Mercure de France (p. 235-238).

CXXXVIII

Qui veut la fin veut les moyens
et
Il n’y a pas de petites économies.


Je ne sais plus pour quelles raisons les époux Chien avaient intérêt à la mort de leur enfant. Je ne l’ai peut-être jamais su. Il y a si longtemps ! J’avais tout au plus vingt ans et je n’ai jamais rien compris aux combinaisons ni aux micmacs des notaires. Je sais seulement qu’après l’enterrement du petit Chien ses parents devaient « entrer en jouissance » d’une jolie somme. Il faut leur rendre cette justice que, dès l’instant où cet intérêt prit place dans leur vie, ils ne songèrent qu’aux moyens d’en exclure le pauvre enfant. Il serait téméraire pourtant de conclure que les Chien étaient des canailles. Ils étaient des bourgeois, rien que des bourgeois et, passaient à juste titre pour de fort honnêtes gens. Étant à leur aise, ils avaient horreur des nuages, voilà tout.

Le mari avait une bonne place à l’Hôtel de ville et la femme tenait un cabinet de lecture ou d’aisances, je ne me rappelle pas exactement.

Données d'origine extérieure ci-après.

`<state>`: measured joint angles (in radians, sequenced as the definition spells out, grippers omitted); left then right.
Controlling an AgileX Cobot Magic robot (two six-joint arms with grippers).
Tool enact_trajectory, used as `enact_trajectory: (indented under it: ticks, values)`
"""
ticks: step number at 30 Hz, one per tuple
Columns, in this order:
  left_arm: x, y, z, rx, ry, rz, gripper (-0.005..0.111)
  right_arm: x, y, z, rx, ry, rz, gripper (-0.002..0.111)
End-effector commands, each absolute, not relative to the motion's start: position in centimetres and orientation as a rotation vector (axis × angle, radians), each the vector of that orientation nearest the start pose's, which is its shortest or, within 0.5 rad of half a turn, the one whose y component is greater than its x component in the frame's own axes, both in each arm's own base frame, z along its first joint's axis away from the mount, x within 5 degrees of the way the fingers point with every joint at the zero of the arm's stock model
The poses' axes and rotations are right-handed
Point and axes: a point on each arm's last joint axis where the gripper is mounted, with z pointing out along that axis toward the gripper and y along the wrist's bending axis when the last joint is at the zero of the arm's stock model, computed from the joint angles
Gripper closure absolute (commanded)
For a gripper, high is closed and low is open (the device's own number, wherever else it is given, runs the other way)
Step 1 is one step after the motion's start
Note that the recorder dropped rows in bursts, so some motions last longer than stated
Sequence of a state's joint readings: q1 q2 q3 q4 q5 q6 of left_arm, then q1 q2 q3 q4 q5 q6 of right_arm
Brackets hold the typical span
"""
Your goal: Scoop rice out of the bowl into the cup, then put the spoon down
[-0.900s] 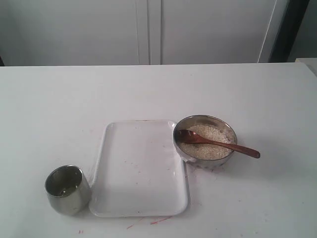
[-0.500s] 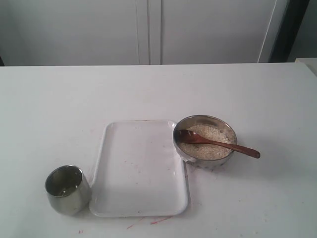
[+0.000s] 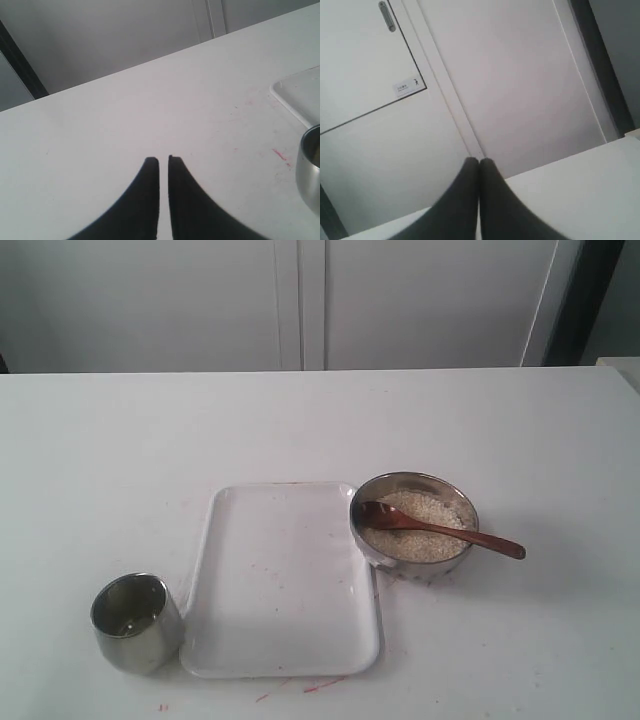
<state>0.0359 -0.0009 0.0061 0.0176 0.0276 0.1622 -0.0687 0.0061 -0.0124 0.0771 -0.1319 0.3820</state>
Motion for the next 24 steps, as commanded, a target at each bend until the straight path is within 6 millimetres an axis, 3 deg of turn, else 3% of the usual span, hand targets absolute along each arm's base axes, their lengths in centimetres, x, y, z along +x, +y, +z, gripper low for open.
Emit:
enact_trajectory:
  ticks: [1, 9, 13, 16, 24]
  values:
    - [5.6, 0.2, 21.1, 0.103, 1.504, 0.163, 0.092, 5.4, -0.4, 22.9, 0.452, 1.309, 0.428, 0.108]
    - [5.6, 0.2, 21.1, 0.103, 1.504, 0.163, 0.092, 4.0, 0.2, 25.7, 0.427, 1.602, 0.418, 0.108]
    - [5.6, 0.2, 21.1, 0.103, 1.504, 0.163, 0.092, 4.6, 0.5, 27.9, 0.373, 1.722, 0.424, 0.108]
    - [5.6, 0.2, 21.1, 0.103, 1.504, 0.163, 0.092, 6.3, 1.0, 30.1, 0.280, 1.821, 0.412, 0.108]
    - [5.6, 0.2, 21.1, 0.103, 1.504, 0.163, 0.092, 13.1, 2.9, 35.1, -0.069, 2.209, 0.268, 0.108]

L’un et l’autre, d’ailleurs, appartenaient à la catégorie des bien pensants. Ils se seraient fait scrupule de manquer la messe le dimanche et ils patronnaient des œuvres. On disait d’eux avec respect : « Ils ont ceci et cela, sans compter les espérances. » Les espérances, c’était la mort du petit Chien et on les enviait en les plaignant.

— Pauvres Chien ! c’est tout de même vexant pour eux d’avoir ce gamin qui serait si bien avec le bon Dieu ! Tel était le cri général.

Ils avaient un partisan très déterminé dans la personne du gros quincaillier Minet, qui était l’oracle du quartier. — Ah ! si j’étais à leur place !… gueulait-il de temps en temps. Il n’achevait pas, mais, le geste de sa main pliée en équerre dans la direction du sol et coupant l’air de gauche à droite au-devant de sa poitrine, soulignait assez clairement un clin d’yeux qui en disait long.

Le curé lui-même, auteur praliné d’un livre sur la Pureté d’intention, les consolait avec amour, les exhortant à porter leur croix jusqu’à ce qu’il plût à Dieu de les en débarrasser. Bref, ils jouissaient de la sympathie universelle et, quand on apprit la mort du petit Chien, le quartier se sentit allégé d’un poids.

Oh ! ses parents ne l’avaient pas tué. Ils l’avaient fait vivre vite, rien de plus. Ce n’était pas leur faute, après tout, si les enfants n’ont pas l’endurance des chameaux de Tartarie. Celui-là avait à peine cinq ans et on le forçait à marcher jusqu’à des dix heures par jour pour lui faire de la santé. La nourriture, toujours succulente, était en proportion de ce salutaire exercice. Jamais enfant ne fut mieux nourri. Quant au sommeil, on s’arrangeait pour qu’il n’en abusât pas, et comme on le destinait à la carrière des armes, on l’y préparait déjà, en multipliant les alertes nocturnes. Etc., etc.

Le futur soldat fut expédié en quelques mois. Quelqu’un qui voit à travers les murs m’a dit que, lorsque ces deux monstres étaient seuls avec leur victime, ils décollaient leurs masques et que c’était épouvantable. Pauvre petit être sans défenseur ! Les détails ne peuvent s’écrire… On sait que les larmes des faibles sont, pour les bourgeois, comme du vin de la Vigne de Dieu…

Assassiné de fatigues, d’indigestions, d’insomnies, muet de terreur et immobile, le pitoyable enfant des Chien descendit dans la mort sans faire plus de bruit qu’un petit bonhomme de plomb qui descendrait au fond d’un lac.

Je rappelle cette histoire affreuse, parce qu’elle est exacte, universelle et profondément typique. Il y eut, à l’enterrement, un tout petit fait d’une lésinerie trop infernale pour que j’ose le raconter, mais dont l’assistance fut émerveillée.

— Il n’y a pas de petites économies, répondit modestement l’heureuse mère à un vieillard dans les enduits qui essayait de lui exprimer son admiration.